HOW TO COMPLETE THIS TASK: The answer should be a single number, the count of lines in this material that contain "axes".

DATASET EXCERPT:
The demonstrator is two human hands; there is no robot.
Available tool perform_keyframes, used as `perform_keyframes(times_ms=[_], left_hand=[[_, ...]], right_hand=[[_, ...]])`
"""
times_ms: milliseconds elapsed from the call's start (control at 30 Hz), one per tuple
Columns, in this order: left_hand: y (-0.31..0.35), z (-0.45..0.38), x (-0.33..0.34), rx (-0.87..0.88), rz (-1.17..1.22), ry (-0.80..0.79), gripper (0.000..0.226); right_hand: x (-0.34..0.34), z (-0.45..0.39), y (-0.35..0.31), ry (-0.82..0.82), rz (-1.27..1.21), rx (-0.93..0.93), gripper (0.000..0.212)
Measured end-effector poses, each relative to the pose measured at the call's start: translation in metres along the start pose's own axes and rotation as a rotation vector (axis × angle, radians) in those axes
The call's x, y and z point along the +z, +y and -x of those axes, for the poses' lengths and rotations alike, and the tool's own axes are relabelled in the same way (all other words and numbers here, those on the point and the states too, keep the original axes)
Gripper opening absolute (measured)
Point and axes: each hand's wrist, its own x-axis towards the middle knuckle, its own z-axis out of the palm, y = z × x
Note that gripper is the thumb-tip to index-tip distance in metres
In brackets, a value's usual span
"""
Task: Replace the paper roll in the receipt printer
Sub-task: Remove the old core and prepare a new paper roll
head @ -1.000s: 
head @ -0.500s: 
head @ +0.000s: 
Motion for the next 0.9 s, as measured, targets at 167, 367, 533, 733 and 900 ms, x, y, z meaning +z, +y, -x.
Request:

TASK RESULT: 3